Il ricana et me coupa la parole en me tirant vers lui. Oh non, oh non, oh non, oh non. Oh non.

– Hm... Non. C'est le meilleur moyen de se faire repérer. Parce que les gens comme toi, qui évitent les slows, ils vont aller en masse discuter ailleurs donc voir tout ceux qui sont comme eux. Et s'ils regardent les danseurs, ça sera que les mariés.

Un bras autour de mon dos, et sa main liée à la mienne, il nous faisait danser lentement au rythme de la mélodie, un rictus rieur aux bords des lèvres. Je devais avoir l'air perdu, en même temps, avec mes yeux qui n'osaient plus se détacher des siens et mes bras qui avaient timidement tenté de l'imiter en se posant sur son épaule et en faisant l'effort de serrer ma main autour de la sienne.

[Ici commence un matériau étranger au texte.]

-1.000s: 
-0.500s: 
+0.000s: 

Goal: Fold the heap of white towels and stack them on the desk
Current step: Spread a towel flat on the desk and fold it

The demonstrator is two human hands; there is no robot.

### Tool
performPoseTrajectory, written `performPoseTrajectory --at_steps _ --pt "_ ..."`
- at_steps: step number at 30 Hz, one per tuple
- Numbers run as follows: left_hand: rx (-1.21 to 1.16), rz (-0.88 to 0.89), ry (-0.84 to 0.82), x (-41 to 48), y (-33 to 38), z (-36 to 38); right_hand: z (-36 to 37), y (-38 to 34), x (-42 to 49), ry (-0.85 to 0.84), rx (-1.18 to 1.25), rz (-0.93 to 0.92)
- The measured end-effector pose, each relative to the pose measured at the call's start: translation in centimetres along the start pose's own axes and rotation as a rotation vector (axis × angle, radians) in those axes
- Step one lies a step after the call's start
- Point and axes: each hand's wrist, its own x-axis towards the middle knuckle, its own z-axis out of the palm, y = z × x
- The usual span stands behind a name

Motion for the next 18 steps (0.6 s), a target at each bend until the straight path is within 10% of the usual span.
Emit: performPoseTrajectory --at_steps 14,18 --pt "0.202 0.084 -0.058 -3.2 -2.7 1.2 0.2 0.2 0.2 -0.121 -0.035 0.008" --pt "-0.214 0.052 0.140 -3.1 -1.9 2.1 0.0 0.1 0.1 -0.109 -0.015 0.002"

– En plus, ça ne te dérange pas vraiment, ajouta-t-il.

– Qu'est-ce que t'en sais ?

– Je commence à bien te connaître, Alex. Et je sais que tu m'aurais repoussé sans aucun remords, si ça t'avais déplu. J'me trompe ?

J'écarquillai faiblement les yeux, et rougis inévitablement avant de détourner le regard. Michael ricana de plus belle en obtenant la confirmation de ses dires.

– C'est un honneur !

– Ta gueule, crachai-je en le coupant presque.

Comme réponse, il pouffa et me rapprocha encore plus de lui, continuant la danse.

– À quoi tu joues ? m'étonnai-je.

– J'me fonds dans la masse. Regarde autour de toi.

Effectivement, les autres couples... Attends... J'ai vraiment dit « les autres couples » ? Okay, rectification, les couples autour de nous, dansaient tellement proches que ça ne m'étonnerait même pas que quelques femmes soient tombées enceintes après ça. Bon ok, j'y allais un peu fort là. Enfin, on s'en fout, ça change rien au fait que j'étais trop proche de Michael. Beaucoup trop proche. C'est la proximité qui m'effraie ou son odeur envoûtante qui fait battre mon cœur aussi vite ?

– Tout va bien, Alex ? s'inquiéta Michael.

Je frottais mes bras pour tenter de les réchauffer. C'est sûr qu'entre la température étouffante de la salle des fêtes et la brise de la nuit, il y avait un contraste saisissant. Je levai les yeux au ciel pour observer la lune lorsque je sentis un bras autour de mes épaules. Je tournai ma tête vers le crépu d'un regard interrogateur.

– Crois-moi, vaut mieux que tu te laisses faire. Déjà que de jour, Gary n'est pas une ville très sûre, de nuit, t'as un taux de chance énorme de perdre la vie. On va éviter de se faire tirer dessus, et tu vas me suivre sans broncher, okay ? Je t'ai emmené dans un quartier plus dangereux que ce que t'as déjà visité, aujourd'hui.

Ses paroles me firent froid dans le dos. Je commençais à regretter de l'avoir suivi, et il le remarqua bien vite.

Je le sentis poser ses lèvres sur ma tempe, se voulant rassurant.

– J'te jure que tu arriveras chez ta grand-mère saine et sauve, Alex.

Maintenant j'en étais sûre, c'est pas la peur qui fait battre mon cœur aussi vite.

Ses lèvres. C'est ses putain de lèvres.